TASK ITEM: Only the lines from the beginning of the material below through the line with "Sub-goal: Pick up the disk" should be retyped exactly, and pictures are to be skipped.

--------------------------------------------------

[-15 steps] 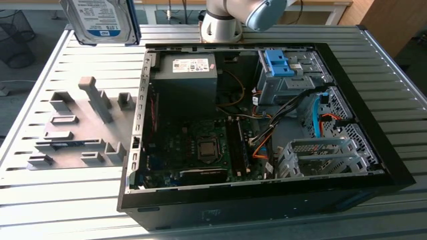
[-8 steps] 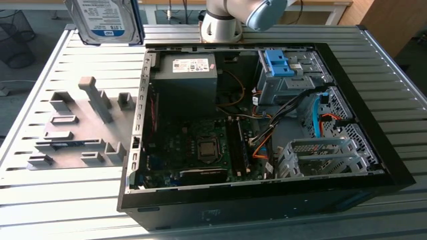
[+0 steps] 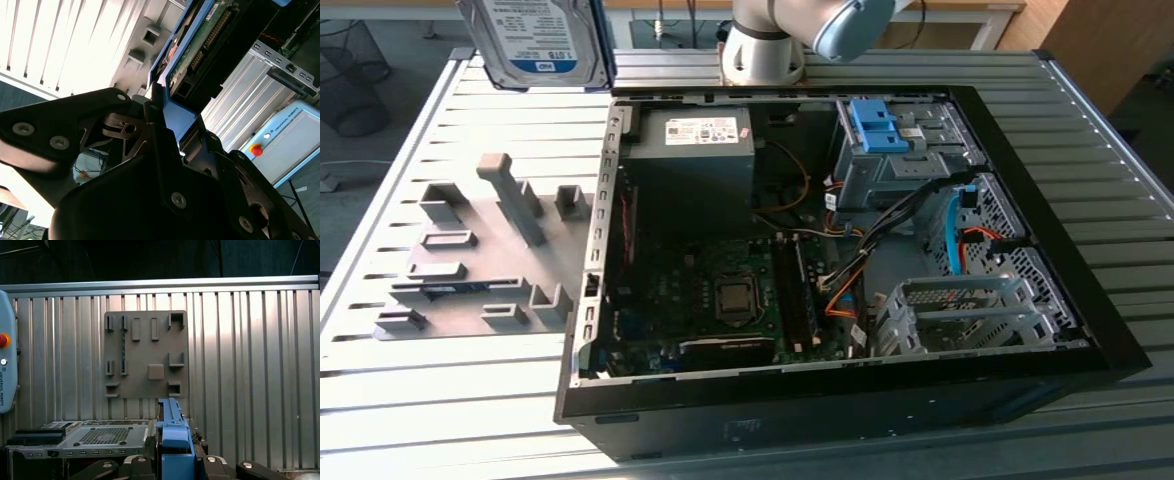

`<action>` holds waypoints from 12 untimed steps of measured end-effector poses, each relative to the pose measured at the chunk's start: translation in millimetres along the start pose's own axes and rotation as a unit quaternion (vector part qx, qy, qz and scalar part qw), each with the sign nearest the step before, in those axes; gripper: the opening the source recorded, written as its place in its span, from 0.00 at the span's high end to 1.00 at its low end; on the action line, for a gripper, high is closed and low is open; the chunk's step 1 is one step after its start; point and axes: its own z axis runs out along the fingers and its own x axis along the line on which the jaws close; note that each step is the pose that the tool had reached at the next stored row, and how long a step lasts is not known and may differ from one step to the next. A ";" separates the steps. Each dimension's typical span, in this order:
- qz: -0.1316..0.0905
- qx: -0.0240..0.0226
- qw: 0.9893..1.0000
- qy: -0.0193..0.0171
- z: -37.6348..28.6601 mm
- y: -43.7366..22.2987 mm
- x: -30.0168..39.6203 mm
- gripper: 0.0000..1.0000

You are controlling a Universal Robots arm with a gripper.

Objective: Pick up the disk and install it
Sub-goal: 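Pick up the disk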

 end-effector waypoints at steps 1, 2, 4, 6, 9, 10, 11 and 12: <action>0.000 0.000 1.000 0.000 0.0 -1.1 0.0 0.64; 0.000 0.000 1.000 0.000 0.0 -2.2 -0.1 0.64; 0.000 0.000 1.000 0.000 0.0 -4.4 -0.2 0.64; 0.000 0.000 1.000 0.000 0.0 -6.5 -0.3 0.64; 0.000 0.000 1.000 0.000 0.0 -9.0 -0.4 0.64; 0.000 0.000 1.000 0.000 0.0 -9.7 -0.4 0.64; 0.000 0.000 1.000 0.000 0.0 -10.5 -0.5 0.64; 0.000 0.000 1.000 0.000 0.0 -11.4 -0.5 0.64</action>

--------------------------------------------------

EXERCISE RESULT:
[-15 steps] 
[-8 steps] 
[+0 steps] 

`<action>` holds waypoints from 12 untimed steps of measured end-effector poses, each relative to the pose measured at the chunk's start: translation in millimetres along the start pose's own axes and rotation as a unit quaternion (vector part qx, qy, qz and scalar part qw), each with the sign nearest the step before, in those axes; gripper: the opening the source recorded, written as its place in its span, from 0.00 at the span's high end to 1.00 at its low end; on the action line, for a gripper, high is closed and low is open; the chunk's step 1 is one step after its start; point and axes: its own z axis runs out along the fingers and its own x axis along the line on which the jaws close; note that each step is the pose that the tool had reached at the next stored row, and how long a step lasts is not known and may differ from one step to the next. A ";" separates the steps. Each dimension's typical span, in this order:
- qz: -0.1316..0.0905
- qx: -0.0240..0.0226
- qw: 0.9893..1.0000
- qy: -0.0193..0.0171
- z: -37.6348..28.6601 mm
- y: -43.7366..22.2987 mm
- x: -30.0168..39.6203 mm
- gripper: 0.0000..1.0000

You are controlling a Universal Robots arm with a gripper.

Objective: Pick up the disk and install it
Sub-goal: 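Pick up the disk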

That completes the exercise.